Zwei einflussreiche Männer aus Oberhof stehen im Mittelpunkt staatsanwaltschaftlicher Ermittlungen: Wolfgang Filbrich, 58, Leiter des Olympiastützpunktes in Oberhof und Organisationschef des Biathlon-Weltcups, und Bürgermeister Thomas Schulz, 44.

von Thomas Purschke

Filbrich wird verdächtigt, Bestechungsgelder angenommen zu haben. Am 15. Mai 2008 wurden sein Privathaus in Gossel sowie Büros im Wintersportzentrum Oberhof von Fahndern des Landeskriminalamtes Thüringen durchsucht. Die Staatsanwaltschaft geht dem Verdacht nach, dass im Jahr 2005 Zuwendungen des Stuttgarter Architekturbüros Deyle im Zusammenhang mit der Bewerbung um Planung und Bau der Skilanglaufhalle in Oberhof an Filbrich geflossen sind.

Fest steht, dass Filbrich bereits von 1996 bis 1999 einen Beratervertrag mit der Firmengruppe Deyle hatte, der mit etwa 90.000 Mark vergütet gewesen sein soll. Filbrich räumt Zahlungen ein: "Ich hatte einen Beratervertrag, in dem meine Tätigkeit beschrieben wurde. Der damalige Bürgermeister hat diese Beratertätigkeit genehmigt. Mein Honorar habe ich ordnungsgemäß versteuert." Welche Beratungsleistungen Filbrich gegenüber Deyle erbracht hat, will er nicht sagen. "Da die Beratungsleistungen mit den Sportanlagen von Oberhof nichts zu tun hatten, sehe ich keinen Grund, Dinge zu kommentieren, die schon zehn Jahre zurückliegen."

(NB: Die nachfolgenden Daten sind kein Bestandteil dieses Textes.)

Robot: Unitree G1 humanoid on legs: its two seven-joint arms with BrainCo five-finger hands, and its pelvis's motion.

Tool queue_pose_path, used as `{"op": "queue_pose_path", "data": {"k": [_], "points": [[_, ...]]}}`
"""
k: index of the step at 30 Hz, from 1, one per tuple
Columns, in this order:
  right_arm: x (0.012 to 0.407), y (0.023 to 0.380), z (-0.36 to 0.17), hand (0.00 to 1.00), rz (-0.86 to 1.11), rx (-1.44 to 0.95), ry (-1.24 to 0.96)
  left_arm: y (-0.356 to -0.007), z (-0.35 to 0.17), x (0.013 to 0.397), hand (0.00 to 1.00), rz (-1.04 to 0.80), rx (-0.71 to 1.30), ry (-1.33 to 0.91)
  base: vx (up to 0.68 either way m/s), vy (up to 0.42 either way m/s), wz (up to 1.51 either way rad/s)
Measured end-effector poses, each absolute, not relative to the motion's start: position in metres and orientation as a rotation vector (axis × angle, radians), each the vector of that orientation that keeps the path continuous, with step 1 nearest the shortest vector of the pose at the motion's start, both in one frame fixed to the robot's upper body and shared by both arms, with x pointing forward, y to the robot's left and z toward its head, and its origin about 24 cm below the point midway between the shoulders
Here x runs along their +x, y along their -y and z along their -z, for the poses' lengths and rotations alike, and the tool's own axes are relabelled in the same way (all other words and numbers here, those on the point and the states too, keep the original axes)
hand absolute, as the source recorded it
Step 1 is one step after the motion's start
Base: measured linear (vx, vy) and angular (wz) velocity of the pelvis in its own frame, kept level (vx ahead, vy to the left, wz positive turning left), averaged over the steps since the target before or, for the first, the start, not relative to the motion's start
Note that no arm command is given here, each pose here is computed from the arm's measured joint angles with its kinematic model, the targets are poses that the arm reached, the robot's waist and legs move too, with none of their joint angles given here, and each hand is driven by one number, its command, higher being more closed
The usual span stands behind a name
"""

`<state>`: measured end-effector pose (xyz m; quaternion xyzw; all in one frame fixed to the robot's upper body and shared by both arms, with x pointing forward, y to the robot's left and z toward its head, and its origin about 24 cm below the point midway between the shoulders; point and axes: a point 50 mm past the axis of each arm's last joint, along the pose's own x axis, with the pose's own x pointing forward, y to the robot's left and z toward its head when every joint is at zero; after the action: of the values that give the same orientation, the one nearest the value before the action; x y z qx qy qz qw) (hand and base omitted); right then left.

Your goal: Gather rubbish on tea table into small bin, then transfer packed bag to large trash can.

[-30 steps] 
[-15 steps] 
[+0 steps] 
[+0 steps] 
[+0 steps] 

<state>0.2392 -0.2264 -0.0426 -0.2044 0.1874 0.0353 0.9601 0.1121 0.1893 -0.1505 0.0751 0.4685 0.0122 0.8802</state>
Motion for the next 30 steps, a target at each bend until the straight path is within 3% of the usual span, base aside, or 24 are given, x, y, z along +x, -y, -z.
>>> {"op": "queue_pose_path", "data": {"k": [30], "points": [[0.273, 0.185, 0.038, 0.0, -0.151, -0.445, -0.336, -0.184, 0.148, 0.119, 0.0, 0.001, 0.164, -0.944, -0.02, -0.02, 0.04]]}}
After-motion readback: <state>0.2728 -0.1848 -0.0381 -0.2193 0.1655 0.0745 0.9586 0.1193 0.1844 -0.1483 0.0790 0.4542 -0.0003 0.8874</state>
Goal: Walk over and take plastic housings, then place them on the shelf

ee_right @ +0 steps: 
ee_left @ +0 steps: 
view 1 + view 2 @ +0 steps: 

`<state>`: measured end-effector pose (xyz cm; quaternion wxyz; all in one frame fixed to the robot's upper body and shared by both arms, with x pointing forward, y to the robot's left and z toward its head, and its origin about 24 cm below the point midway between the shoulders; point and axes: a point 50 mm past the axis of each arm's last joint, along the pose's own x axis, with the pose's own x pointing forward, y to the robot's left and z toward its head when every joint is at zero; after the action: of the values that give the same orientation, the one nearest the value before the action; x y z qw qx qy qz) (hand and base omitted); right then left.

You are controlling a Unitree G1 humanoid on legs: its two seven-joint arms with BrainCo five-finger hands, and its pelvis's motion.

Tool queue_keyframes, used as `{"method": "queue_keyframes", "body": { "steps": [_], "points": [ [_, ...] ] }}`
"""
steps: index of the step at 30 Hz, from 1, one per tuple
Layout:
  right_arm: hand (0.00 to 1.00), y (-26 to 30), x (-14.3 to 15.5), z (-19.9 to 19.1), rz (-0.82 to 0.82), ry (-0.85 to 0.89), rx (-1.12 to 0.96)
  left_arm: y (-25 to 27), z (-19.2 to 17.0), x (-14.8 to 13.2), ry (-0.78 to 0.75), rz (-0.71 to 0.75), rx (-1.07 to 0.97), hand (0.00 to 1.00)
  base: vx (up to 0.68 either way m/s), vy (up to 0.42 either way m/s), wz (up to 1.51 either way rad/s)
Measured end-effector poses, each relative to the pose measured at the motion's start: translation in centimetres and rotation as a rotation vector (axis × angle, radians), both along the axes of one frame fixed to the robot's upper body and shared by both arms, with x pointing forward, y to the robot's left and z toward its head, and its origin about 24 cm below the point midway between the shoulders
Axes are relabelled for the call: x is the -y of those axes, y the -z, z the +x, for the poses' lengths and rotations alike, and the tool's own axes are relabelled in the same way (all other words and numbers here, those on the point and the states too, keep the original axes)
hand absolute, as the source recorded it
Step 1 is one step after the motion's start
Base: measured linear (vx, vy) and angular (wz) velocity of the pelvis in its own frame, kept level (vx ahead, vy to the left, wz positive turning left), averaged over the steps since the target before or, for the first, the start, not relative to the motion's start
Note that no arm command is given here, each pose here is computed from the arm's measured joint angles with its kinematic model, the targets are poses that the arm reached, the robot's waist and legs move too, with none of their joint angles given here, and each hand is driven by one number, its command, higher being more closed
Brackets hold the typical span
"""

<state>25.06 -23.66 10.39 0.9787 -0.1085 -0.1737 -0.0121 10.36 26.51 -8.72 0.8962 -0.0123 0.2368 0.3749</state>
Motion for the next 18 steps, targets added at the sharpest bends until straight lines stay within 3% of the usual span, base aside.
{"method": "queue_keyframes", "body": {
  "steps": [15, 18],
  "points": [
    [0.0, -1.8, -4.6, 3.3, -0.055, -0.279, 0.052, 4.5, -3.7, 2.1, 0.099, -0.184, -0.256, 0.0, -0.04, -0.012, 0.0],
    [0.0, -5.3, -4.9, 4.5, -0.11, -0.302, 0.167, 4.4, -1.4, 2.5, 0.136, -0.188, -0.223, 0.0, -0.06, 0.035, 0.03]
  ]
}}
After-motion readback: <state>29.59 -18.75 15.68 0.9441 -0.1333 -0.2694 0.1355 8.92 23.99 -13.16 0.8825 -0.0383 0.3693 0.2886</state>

Gegen Filbrichs heutigen Dienstvorgesetzten, den seit Sommer 2006 amtierenden Bürgermeister von Oberhof, Thomas Schulz (Freie Wähler), geht die Staatsanwaltschaft Erfurt ebenfalls vor. Es geht um den Vorwurf des Betrugs und der Beihilfe zur Untreue. Elektrikermeister Schulz war mit seiner Firma am Neubau des Biathlonstadions und der Sanierung der Rennrodelbahn beteiligt. Schulz soll falsch abgerechnet haben. Das Landgericht Meiningen sprach den Bürgermeister im Oktober 2008 frei. Die Staatsanwaltschaft hat Revision eingelegt und zieht nun vor den Bundesgerichtshof. Zudem läuft noch ein Ermittlungsverfahren gegen Schulz, in dem ihm Untreue in vier Fällen vorgeworfen wird. Schulz bestreitet die Anschuldigungen.